The lines to return run from the one containing "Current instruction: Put" through the end of the material; give them exactly and leave out the pictures.

__________________________________________________

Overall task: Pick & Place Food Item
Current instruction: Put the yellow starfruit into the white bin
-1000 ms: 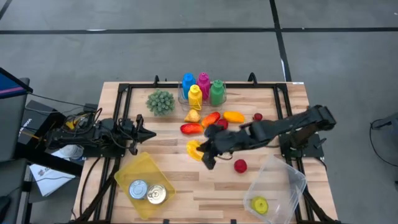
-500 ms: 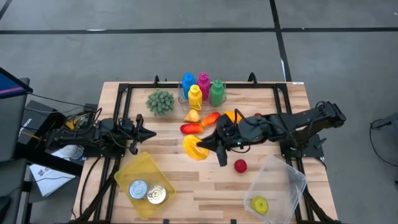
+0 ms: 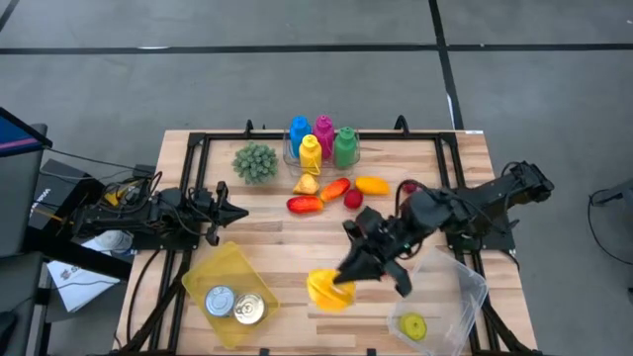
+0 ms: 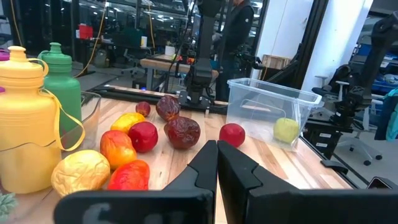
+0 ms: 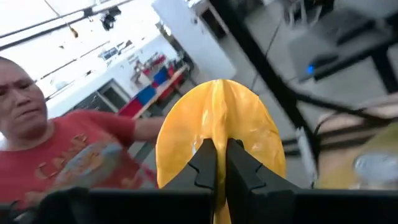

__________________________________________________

* **ANSWER BOX**:
Current instruction: Put the yellow starfruit into the white bin
-1000 ms: 
-500 ms: 
+0 ms: 
+0 ms: 
+0 ms: 

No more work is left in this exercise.